By taking into account how your psoriasis affects you physically, emotionally, and socially, your dermatologist may be able to offer you a greater variety of treatment options.
Treatments
Before your dermatologist can decide on a treatment approach, he or she must first determine the severity of your psoriasis. Classifying psoriasis as mild, moderate or severe typically involves assessing the percent of body surface area (BSA) affected, location of your lesions, the type of psoriasis, as well as the impact of psoriasis on your quality of life.
Since everyone reacts differently to his or her condition, quality of life measurements can be tricky. For example, someone with only a few small patches of psoriasis may be more bothered, especially if it occurs on a more vulnerable part of the body. On the other hand, someone whose psoriasis covers over 50% of his or her body may not be bothered by it and is able to lead a normal life.
Assessing disease severity and how it affects your treatment options
You and your dermatologist should consider how psoriasis affects your life when developing a treatment plan. That’s why it’s important to tell your dermatologist about your physical symptoms as well as how your psoriasis affects you emotionally and socially. By taking all of these aspects into account, your dermatologist may be able to offer you a greater variety of treatment options.
Where do you fit into this newer treatment approach?

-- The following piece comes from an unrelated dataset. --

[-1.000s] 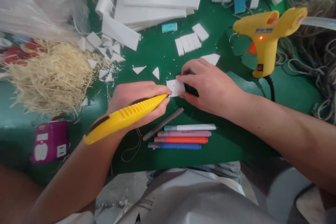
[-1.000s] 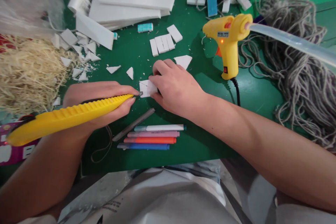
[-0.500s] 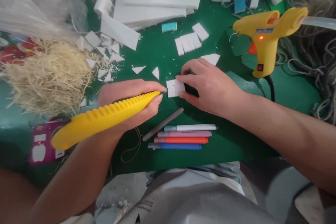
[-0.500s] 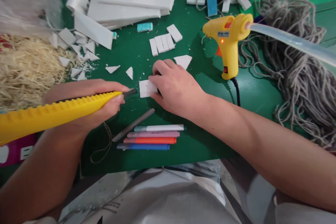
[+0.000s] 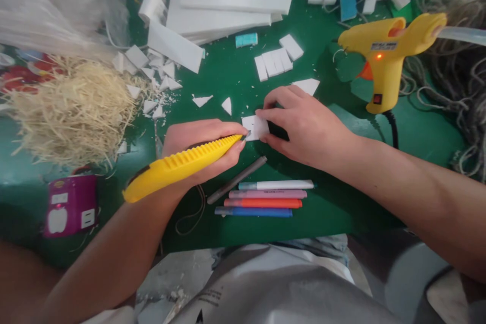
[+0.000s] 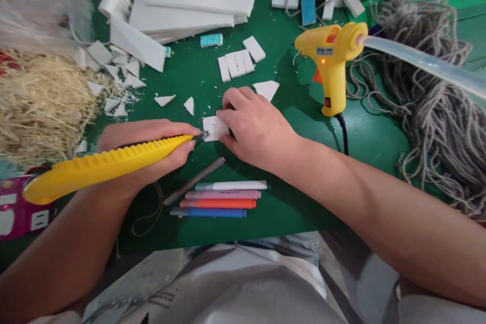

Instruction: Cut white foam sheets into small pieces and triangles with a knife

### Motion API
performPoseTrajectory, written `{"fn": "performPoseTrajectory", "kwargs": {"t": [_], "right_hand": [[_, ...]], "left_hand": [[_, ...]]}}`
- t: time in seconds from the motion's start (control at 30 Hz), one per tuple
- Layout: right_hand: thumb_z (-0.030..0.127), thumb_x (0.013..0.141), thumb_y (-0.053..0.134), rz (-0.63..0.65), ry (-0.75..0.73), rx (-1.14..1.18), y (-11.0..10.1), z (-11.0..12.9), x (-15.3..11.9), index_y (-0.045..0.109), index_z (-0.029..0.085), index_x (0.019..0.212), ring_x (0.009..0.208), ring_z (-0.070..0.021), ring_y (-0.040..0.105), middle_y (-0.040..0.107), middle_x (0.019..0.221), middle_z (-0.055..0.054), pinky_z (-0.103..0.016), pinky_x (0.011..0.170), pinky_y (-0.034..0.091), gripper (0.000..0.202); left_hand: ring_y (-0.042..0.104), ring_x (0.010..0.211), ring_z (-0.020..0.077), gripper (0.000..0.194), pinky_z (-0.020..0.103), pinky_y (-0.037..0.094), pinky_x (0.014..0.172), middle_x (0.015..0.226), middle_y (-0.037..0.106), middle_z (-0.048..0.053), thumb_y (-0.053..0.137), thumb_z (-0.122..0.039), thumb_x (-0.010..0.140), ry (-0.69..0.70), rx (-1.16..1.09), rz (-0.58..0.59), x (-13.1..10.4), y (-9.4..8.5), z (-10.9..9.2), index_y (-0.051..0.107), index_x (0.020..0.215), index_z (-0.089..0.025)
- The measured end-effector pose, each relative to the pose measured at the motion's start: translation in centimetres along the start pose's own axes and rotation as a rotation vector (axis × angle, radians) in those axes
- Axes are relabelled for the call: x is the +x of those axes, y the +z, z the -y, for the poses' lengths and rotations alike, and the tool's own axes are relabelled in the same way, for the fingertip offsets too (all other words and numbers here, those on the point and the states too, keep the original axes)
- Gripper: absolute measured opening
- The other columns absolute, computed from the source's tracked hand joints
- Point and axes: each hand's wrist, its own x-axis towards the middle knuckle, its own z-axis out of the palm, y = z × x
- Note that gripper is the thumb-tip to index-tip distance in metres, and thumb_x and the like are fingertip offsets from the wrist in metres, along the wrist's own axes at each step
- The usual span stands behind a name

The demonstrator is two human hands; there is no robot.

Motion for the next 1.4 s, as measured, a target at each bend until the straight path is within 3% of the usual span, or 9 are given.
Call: {"fn": "performPoseTrajectory", "kwargs": {"t": [0.23,0.43,0.8,1.3,1.4], "right_hand": [[0.02,0.093,0.064,-0.006,0.008,-0.001,0.06,0.12,0.0,0.078,0.019,0.108,0.113,-0.0333,0.055,0.066,0.121,-0.016,-0.052,0.092,0.054,0.021],[0.021,0.095,0.064,0.009,0.015,-0.03,-0.03,0.26,0.08,0.079,0.019,0.109,0.113,-0.0325,0.055,0.065,0.121,-0.016,-0.049,0.09,0.053,0.021],[0.02,0.094,0.062,-0.006,0.014,-0.024,0.02,0.24,0.04,0.079,0.018,0.108,0.111,-0.0326,0.056,0.066,0.12,-0.016,-0.05,0.09,0.054,0.022],[0.02,0.095,0.063,0.022,0.013,-0.017,-0.34,0.2,0.09,0.079,0.018,0.109,0.113,-0.0331,0.057,0.066,0.122,-0.016,-0.05,0.091,0.054,0.022],[0.02,0.095,0.063,0.018,0.015,-0.01,-0.33,0.18,0.1,0.079,0.019,0.109,0.113,-0.0332,0.057,0.066,0.122,-0.016,-0.05,0.091,0.053,0.021]], "left_hand": [[0.079,0.077,0.0156,0.015,0.024,0.062,0.074,0.093,0.084,-0.006,0.061,-0.032,0.1,0.034,0.022,-0.043,0.07,0.31,-0.32,0.076,0.101,-0.033],[0.077,0.072,0.0134,0.013,0.022,0.06,0.071,0.087,0.082,-0.003,0.063,-0.024,0.1,0.146,0.016,-0.043,0.48,0.14,-0.69,0.076,0.099,-0.025],[0.077,0.074,0.015,0.013,0.022,0.06,0.074,0.089,0.082,-0.006,0.062,-0.028,0.097,0.022,-0.026,-0.019,0.24,-0.07,-0.34,0.075,0.097,-0.031],[0.073,0.067,0.0127,0.01,0.021,0.058,0.067,0.083,0.08,-0.004,0.066,-0.025,0.097,0.107,-0.028,-0.017,0.4,-0.54,-0.52,0.075,0.097,-0.027],[0.074,0.069,0.0134,0.011,0.022,0.06,0.069,0.084,0.081,-0.005,0.064,-0.027,0.097,0.068,-0.013,0.007,0.38,-0.65,-0.54,0.075,0.097,-0.03]]}}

After a recent evaluation of the current severity criteria of mild, moderate, and severe psoriasis, the National Psoriasis Foundation (NPF) recommended using a broader classification system that focuses on how people with psoriasis should be treated, rather than on the severity of their disease. This two-tiered approach categorizes patients based on whether they are candidates for localized therapies or candidates for systemic and/or phototherapy.
- Candidates for localized therapy have plaque psoriasis that is limited to a small area and affects less than 5% of the body surface area (BSA).
- Candidates for systemic and/or phototherapy have plaque psoriasis that affects 5% or more of their BSA. Some may have less than 5% but the lesions are present on the face, genitals, hands or feet or other vulnerable areas. People who are not adequately controlled using localized therapies, or who are significantly impaired physically or mentally by their disease, are also potential candidates for systemic and/or phototherapy.
- Over-the-counter topicals
- anthralin
- coal tar preparations
- keratolytics (salicylic acid)
- moisturizers
- Prescription topicals
- topical retinoids (tazarotene)
- topical steroids (corticosteroids)
- vitamin D analogs (calcipotriene)
- Oral prescription medications
- cyclosporine
- methotrexate
- oral retinoids (acitretin)
- Injectable systemic medications:
- Biologic medicines
- adalimumab
- alefacept
- etanercept
- infliximab
- ustekinumab
- Biologic medicines
- Phototherapy: artificial ultraviolet light, or a combination of ultraviolet light and medications
- UVB broadband and narrowband
- PUVA (UVA + psoralen)
- Laser treatments
Your dermatologist may prescribe localized treatments in combination or in sequence with systemic therapies, or phototherapy. In addition to these therapies, you may wish to explore non-conventional treatment approaches, such as meditation or acupuncture.